Chapter Two

266 8 0
                                    

Chapter Two

            “Well, darling, this is it,” Mother said, looking around my dorm room.  “It looks quite nice, doesn’t it?”

            I frowned and looked around the room.  Ten identical beds four poster beds sat against the north wall, each with a bedside table on the right and a small desk on the left.  At the foot of the bed was a trunk for shoes and jewellery, and across from each bed on the south wall was a wardrobe.  All of my new dresses had already been hung in it.  Mother had helped me organize everything.  She’d been quite nice about the whole business.  John and Michael had brought in my old trunk with my shoes, fans, and other accessories.

            “It’s alright,” I supposed, thinking of my four poster bed at home, with its pastel blue hangings and silky blue blankets.  “It’s not quite as good as home.”

            “Wendy, please,” Mother said, her voice cracking.  “I don’t want you to leave either, but I want you to have a bright future.”

            “I understand,” I said, not wishing to cause my fragile mother any more pain.  “I love you.”

            Mother hugged me tightly.  “I love you too, Wendy, my dear,” she said.

            She released me, and John hugged me.  “Wendy, do try not to give any of your teachers a heart attack,” he whispered.  “I reckon they aren’t used to girls like you.”

            “I’ll do my best,” I said, with a slight smile.  John let me go, and he pressed something in my hand.  I started to open it, but John grabbed my hand and squeezed it shut.  He shook his head slightly, and I nodded, slipping the object into my pinafore pocket. 

            Michael hugged me as well.  “I’m sure three months will pass very quickly,” he told me.  “You’ll be back before you know it.”

            “I’m sure I will be,” I said.  “I’ll miss you.”

            “I’ll miss you too,” he said.  John stood behind him, looking somewhat lost.  I opened up one arm, and he joined in the embrace.  The three of us stood there for a bit, and then John and Michael let go. 

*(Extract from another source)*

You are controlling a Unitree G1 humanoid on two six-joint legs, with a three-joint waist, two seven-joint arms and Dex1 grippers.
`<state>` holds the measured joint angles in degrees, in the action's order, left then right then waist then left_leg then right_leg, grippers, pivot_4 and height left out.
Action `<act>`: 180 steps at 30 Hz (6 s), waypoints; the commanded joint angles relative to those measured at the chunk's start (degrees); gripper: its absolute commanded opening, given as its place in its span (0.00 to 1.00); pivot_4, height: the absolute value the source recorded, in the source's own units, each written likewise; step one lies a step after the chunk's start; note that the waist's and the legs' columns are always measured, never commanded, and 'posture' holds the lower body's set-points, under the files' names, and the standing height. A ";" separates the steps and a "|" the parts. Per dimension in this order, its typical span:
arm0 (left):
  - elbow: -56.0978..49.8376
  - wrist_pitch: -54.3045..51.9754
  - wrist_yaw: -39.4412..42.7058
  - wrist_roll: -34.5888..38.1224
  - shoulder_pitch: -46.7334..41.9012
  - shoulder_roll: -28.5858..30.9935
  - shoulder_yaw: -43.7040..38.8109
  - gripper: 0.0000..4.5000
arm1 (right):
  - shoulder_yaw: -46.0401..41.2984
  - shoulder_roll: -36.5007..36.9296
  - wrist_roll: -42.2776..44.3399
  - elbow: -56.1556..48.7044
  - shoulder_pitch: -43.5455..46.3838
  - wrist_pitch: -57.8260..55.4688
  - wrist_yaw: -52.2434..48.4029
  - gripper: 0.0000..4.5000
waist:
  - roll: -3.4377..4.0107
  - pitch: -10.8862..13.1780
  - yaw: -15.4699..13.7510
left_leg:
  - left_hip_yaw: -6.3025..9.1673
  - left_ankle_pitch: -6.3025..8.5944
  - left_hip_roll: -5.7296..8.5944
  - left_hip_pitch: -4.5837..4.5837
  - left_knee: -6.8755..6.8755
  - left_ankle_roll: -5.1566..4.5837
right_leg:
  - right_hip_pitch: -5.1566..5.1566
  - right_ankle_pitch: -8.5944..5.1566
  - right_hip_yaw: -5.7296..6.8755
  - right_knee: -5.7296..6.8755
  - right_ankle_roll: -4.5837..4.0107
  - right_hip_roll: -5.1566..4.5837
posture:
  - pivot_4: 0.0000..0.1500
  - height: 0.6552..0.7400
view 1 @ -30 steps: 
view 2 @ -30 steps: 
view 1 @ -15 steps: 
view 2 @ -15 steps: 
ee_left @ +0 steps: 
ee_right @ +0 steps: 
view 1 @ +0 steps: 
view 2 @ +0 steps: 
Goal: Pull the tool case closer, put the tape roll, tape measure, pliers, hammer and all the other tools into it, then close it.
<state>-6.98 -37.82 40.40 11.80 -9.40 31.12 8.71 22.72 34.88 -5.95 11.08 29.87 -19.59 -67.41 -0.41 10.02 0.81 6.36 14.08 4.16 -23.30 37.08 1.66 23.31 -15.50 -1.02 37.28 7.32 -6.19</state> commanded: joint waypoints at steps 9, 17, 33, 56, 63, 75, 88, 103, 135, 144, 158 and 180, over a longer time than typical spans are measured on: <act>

            “Love you Wendy,” John said.

            “I love you Wendy,” Michael echoed.

            “I love you both too,” I said.

            Mother cleared her throat.  “Well, we’d best be off,” she said.  “Goodbye Wendy.”

            “Goodbye Mother,” I said, and John and Michael followed her out of the dormitory.

            I looked around the room.  It had been empty when I was getting unpacked, and the room was still vacant.  This was as good a time as any to open John’s gift.  I sat down on the bed that the dormitory mother had indicated was mine when my family had been in earlier.  I took the gift out of my pocket.  It was a small, flat object and a long, round object wrapped in cloth.  I unwrapped the cloth, and a glass tube and a shell arrowhead fell out into my lap.  I picked up the arrowhead and inspected it.  Carved on the base of the arrowhead were four letters: PPJD.  Peter Pan and John Darling.  John and Peter had enjoyed making arrows together that they would shoot at chalk circles drawn on trees.  If a boy got an arrow inside the circle, he would be the king of the island for the day.  I hadn’t known that John even had one of the old arrowheads.

            I ran my thumb over the smooth shell.  I smiled when I thought of my first bow.  Peter had worked very hard to make it for me.  One night, while he had been shooting at one of the targets, he had walked over to the bushes and had pulled out my bow.  He had carved little flowers into it, and my name had been carved in at the bottom.  My arrows had been made of sticks and shells, like everyone else’s, but Peter had searched for many hours and had found a number of pale blue shells.  He had, with Hook’s help, made my arrowheads out of the blue shells, because he had known that blue was my favourite colour.  At the base, he had carved four letters: PPWD.  Peter Pan and Wendy Darling.